ADA511 0.3
Data Science and AI prototyping
If you can’t join ’em,
beat ’em.
(J. Schwinger)
Dear student
and aspiring data- & AI-engineer
The goal of this course is not to help you learn how to tune the parameters of the latest kind of deep network, or how to choose a good prompt for a Large Language Model, or how to do cross-validation in the fastest way, or what is the latest improvement in random-forest algorithms.
The goal of this course is to help you learn the principles to build the machine-learning algorithms and AI devices of the future. And, as a side effect, you’ll also learn how to concretely improve present-day algorithms, and also how to determine if any of them has already reached its maximal theoretical performance.
How can such a goal be achieved?
There is a small set of rules and one method that are mathematically guaranteed to output the optimal solution of any inference, prediction, classification, and decision-making problem. You can think of this set as defining an “unbeatable, optimal universal machine”. Or, from an AI point of view, you can think of these rules and method as the “laws of robotics” that should govern any ideal AI designed to draw inferences, give answers, and make decisions.
\[ \begin{aligned} &\color[RGB]{68,119,170}\mathrm{P}(\lnot\mathsfit{Y}\nonscript\:\vert\nonscript\:\mathopen{}\mathsfit{X}) = 1 - \mathrm{P}(\mathsfit{Y}\nonscript\:\vert\nonscript\:\mathopen{}\mathsfit{X}) \\[0.5ex] &\color[RGB]{68,119,170}\mathrm{P}(\mathsfit{Z}\land\mathsfit{Y}\nonscript\:\vert\nonscript\:\mathopen{}\mathsfit{X}) = \mathrm{P}(\mathsfit{Z} \nonscript\:\vert\nonscript\:\mathopen{}\mathsfit{Y}\land\mathsfit{X})\cdot \mathrm{P}(\mathsfit{Y}\nonscript\:\vert\nonscript\:\mathopen{} \mathsfit{X}) \\[0.5ex] &\color[RGB]{68,119,170}\mathrm{P}(\mathsfit{Z}\lor\mathsfit{Y}\nonscript\:\vert\nonscript\:\mathopen{}\mathsfit{X}) = \mathrm{P}(\mathsfit{Z} \nonscript\:\vert\nonscript\:\mathopen{}\mathsfit{X}) + \mathrm{P}(\mathsfit{Y} \nonscript\:\vert\nonscript\:\mathopen{}\mathsfit{X}) - \mathrm{P}(\mathsfit{Z}\land\mathsfit{Y}\nonscript\:\vert\nonscript\:\mathopen{}\mathsfit{X}) \\[0.5ex] &\color[RGB]{68,119,170}\mathrm{P}(\mathsfit{X}\nonscript\:\vert\nonscript\:\mathopen{}\mathsfit{X} \land \mathsfit{Z}) = 1 \\[1ex] &\color[RGB]{34,136,51}\texttt{\small choose }\ \operatorname{argmax}\limits_{\mathsfit{D}}\ \sum_{\mathsfit{Y}}\mathrm{U}(\mathsfit{Y} \land \mathsfit{D}\nonscript\:\vert\nonscript\:\mathopen{} \mathsfit{X})\cdot \mathrm{P}(\mathsfit{Y} \nonscript\:\vert\nonscript\:\mathopen{} \mathsfit{D} \land\mathsfit{X}) \end{aligned} \]

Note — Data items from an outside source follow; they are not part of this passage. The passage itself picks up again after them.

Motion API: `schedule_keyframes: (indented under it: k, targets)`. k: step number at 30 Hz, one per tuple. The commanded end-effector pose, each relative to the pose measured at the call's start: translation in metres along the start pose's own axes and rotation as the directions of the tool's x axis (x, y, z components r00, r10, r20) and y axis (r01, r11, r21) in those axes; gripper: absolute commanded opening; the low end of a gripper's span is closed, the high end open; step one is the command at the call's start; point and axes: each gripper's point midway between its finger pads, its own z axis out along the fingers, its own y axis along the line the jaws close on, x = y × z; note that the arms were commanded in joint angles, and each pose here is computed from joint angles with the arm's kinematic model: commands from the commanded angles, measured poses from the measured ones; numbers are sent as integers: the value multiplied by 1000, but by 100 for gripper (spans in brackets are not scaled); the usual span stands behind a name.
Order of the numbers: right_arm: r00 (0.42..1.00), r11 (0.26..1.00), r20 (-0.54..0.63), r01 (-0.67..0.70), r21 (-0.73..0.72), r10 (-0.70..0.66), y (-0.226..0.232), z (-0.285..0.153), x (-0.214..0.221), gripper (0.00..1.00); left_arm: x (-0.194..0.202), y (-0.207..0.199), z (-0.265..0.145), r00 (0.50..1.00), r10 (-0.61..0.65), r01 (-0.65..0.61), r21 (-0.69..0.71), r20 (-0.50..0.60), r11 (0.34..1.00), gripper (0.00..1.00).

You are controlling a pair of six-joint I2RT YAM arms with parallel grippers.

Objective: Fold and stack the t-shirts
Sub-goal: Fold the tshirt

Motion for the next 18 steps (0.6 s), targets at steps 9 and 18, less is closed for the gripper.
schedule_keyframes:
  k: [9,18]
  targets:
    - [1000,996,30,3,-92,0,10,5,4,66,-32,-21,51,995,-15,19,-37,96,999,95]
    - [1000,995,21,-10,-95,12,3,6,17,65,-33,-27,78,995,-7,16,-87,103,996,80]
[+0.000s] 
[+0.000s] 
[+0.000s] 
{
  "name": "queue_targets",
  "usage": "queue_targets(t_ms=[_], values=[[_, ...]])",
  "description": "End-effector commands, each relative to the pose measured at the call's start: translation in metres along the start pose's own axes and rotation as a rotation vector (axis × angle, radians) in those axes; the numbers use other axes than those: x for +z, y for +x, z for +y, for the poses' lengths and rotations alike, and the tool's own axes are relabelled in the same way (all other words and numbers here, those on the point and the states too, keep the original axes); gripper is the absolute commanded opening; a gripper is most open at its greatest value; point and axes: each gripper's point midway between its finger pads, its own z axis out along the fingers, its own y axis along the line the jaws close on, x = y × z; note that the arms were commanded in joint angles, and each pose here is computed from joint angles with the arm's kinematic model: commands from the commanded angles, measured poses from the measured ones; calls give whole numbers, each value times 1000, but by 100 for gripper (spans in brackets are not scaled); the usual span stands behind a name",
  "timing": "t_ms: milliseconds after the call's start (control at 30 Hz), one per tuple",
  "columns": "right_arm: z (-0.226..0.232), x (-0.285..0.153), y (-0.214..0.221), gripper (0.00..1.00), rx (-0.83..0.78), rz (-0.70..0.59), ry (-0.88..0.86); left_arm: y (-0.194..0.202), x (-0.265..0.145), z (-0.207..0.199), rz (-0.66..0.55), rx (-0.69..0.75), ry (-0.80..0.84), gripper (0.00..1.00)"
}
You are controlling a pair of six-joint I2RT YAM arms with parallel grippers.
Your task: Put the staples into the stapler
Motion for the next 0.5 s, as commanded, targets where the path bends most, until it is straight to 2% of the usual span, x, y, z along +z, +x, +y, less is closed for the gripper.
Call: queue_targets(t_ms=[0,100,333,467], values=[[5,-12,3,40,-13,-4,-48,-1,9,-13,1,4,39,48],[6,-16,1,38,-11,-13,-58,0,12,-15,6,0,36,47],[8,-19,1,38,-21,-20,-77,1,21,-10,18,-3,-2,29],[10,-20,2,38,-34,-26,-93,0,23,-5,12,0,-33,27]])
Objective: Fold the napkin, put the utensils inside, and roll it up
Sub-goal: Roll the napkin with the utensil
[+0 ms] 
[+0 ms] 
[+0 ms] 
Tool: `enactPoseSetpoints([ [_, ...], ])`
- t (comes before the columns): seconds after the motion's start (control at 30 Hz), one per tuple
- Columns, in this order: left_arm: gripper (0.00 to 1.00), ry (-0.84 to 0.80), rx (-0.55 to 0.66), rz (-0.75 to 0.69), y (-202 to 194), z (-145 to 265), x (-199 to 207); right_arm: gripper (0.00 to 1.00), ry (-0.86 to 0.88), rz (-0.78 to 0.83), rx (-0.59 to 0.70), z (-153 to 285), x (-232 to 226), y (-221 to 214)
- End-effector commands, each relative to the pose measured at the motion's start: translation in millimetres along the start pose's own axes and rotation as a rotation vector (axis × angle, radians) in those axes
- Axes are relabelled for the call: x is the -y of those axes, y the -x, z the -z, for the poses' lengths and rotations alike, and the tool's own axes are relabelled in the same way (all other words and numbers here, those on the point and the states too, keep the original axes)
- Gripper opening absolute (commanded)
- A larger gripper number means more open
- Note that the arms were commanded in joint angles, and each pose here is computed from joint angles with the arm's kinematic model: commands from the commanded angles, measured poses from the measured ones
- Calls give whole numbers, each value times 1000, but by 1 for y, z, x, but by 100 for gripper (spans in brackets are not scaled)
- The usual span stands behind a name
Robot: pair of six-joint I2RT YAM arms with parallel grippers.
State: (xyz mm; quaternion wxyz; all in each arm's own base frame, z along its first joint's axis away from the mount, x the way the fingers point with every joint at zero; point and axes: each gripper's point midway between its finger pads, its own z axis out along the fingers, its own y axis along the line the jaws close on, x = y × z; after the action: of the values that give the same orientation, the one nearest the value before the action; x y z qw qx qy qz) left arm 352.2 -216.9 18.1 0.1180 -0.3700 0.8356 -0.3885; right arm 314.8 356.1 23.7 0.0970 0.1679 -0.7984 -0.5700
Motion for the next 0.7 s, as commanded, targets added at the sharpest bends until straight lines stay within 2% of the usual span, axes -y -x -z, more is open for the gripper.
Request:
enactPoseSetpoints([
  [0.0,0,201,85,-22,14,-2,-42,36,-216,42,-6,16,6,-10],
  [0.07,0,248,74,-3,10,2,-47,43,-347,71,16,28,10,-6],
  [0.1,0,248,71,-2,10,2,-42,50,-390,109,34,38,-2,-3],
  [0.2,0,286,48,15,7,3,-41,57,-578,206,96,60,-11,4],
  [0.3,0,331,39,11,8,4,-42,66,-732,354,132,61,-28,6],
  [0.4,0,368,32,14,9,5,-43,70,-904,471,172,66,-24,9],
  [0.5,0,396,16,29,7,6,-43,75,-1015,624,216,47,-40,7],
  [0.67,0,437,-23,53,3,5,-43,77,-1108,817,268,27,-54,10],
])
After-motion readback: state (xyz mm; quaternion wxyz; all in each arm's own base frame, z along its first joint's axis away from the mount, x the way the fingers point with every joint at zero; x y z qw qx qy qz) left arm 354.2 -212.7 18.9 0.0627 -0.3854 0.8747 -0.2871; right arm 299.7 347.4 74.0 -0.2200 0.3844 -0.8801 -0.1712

These rules and method are quite easy to grasp and understand. You’ll learn them very quickly, and they’ll be the solid ground on which your data & AI engineering knowledge and skills are built.
These rules and method are computationally extremely expensive; the more so, the more data points and data dimensions we need to deal with. Current machine-learning algorithms, from deep networks to large language models, are approximations to this ideal universal method; each one uses a different kind of approximation. The upside of these approximations is that they allow for much faster computations; their downside is that they generally give sub-optimal or non-intelligent results.1
1 Is a suboptimality of, say, just 0.1% important? In a life-or-death situation for 1 000 000 people, 0.1% means 1000 more deaths.
But approximations can be improved with new technologies. The approximations used at any given time in history exploit the computational technologies then available. Deep networks, for instance, would have been a useless approximation 50 years ago, before the introduction of Graphical Processing Units.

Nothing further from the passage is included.